A finite sample analysis of the benign overfitting phenomenon for ridge function estimation

Recent extensive numerical experiments in high scale machine learning have allowed to uncover a quite counterintuitive phase transition, as a function of the ratio between the sample size and the number of parameters in the model.
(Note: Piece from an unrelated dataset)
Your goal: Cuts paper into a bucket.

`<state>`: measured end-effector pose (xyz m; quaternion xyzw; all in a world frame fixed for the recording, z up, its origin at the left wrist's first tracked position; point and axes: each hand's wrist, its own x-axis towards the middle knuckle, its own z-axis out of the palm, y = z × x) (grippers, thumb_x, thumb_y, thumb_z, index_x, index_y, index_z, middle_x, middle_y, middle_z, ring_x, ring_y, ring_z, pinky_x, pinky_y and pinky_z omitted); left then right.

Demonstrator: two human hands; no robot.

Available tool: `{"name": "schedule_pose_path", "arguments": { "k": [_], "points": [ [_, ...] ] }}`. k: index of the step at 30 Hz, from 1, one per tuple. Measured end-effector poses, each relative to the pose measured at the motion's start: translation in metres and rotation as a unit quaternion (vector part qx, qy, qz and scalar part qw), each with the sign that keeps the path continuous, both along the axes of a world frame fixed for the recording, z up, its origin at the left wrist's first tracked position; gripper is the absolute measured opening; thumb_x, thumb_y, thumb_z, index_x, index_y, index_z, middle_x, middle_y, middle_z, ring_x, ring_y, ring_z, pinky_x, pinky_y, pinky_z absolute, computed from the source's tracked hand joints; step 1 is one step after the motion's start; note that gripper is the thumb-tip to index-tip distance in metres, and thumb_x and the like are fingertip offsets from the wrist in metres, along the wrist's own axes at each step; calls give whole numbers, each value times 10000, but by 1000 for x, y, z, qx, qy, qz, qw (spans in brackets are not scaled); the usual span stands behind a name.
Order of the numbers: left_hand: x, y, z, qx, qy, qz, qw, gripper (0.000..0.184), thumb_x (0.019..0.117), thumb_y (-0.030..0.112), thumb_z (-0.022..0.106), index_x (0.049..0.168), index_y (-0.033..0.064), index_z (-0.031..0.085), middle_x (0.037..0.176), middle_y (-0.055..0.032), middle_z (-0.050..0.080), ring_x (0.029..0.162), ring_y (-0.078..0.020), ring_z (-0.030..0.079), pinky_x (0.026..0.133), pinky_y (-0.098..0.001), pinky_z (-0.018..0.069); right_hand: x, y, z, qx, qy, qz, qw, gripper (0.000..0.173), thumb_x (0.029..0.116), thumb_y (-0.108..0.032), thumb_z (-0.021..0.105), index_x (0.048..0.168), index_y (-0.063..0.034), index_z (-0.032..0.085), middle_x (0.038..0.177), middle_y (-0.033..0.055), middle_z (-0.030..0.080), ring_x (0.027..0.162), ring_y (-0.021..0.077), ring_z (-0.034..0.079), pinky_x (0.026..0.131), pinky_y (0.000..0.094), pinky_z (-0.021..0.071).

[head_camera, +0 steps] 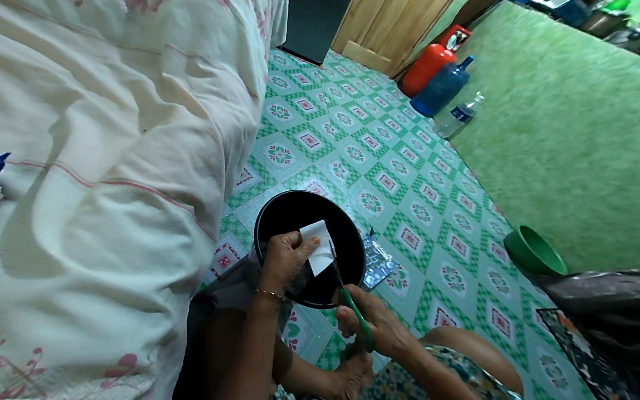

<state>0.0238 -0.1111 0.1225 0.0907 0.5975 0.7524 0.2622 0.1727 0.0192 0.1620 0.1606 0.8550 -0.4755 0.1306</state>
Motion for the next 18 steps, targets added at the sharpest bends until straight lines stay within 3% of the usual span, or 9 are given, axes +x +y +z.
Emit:
{"name": "schedule_pose_path", "arguments": {
  "k": [3,8,12,18],
  "points": [
    [0,1,-1,-9,16,20,1000,136,945,27,696,826,-27,656,690,8,635,644,1,603,679,-181,519,1,1,-1,12,-1,21,1000,603,941,-554,560,1136,16,594,789,-27,616,685,31,603,662,224,517],
    [6,2,-2,-8,65,-19,998,158,935,34,699,788,-6,653,644,52,585,597,36,540,625,-151,471,0,1,-1,15,1,7,1000,559,959,-520,547,1137,8,590,774,-47,602,669,16,595,648,206,511],
    [7,4,-3,1,71,-12,997,216,927,19,697,731,27,608,607,74,537,566,43,500,592,-141,440,2,0,-1,-3,16,-23,1000,445,959,-484,577,1036,-46,602,692,-107,567,593,-15,584,589,179,516],
    [5,5,1,-24,-2,-14,1000,201,951,29,686,762,-1,626,637,33,589,595,6,568,640,-175,498,2,-2,-2,1,34,-33,999,296,965,-372,630,958,-77,607,612,-120,554,518,-26,560,523,159,490]
  ]
}}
As the number of parameters $p$ approaches the sample size $n$, the generalisation error increases, but surprisingly, it starts decreasing again past the threshold $p=n$. This phenomenon, brought to the theoretical community attention in \cite{belkin2019reconciling}, has been thoroughly investigated lately, more specifically for simpler models than deep neural networks, such as the linear model when the parameter is taken to be the minimum norm solution to the least-squares problem, firstly in the asymptotic regime when $p$ and $n$ tend to infinity, see e.g. \cite{hastie2019surprises}, and recently in the finite dimensional regime and more specifically for linear models \cite{bartlett2020benign}, \cite{tsigler2020benign}, \cite{lecue2022geometrical}. In the present paper, we propose a finite sample analysis of non-linear models of \textit{ridge} type, where we investigate the \textit{overparametrised regime} of the double descent phenomenon for both the \textit{estimation problem} and the \textit{prediction} problem. Our results provide a precise analysis of the distance of the best estimator from the true parameter as well as a generalisation bound which complements recent works of \cite{bartlett2020benign} and \cite{chinot2020benign}. Our analysis is based on tools closely related to the continuous Newton method \cite{neuberger2007continuous} and a refined quantitative analysis of the performance in prediction of the minimum $\ell_2$-norm solution.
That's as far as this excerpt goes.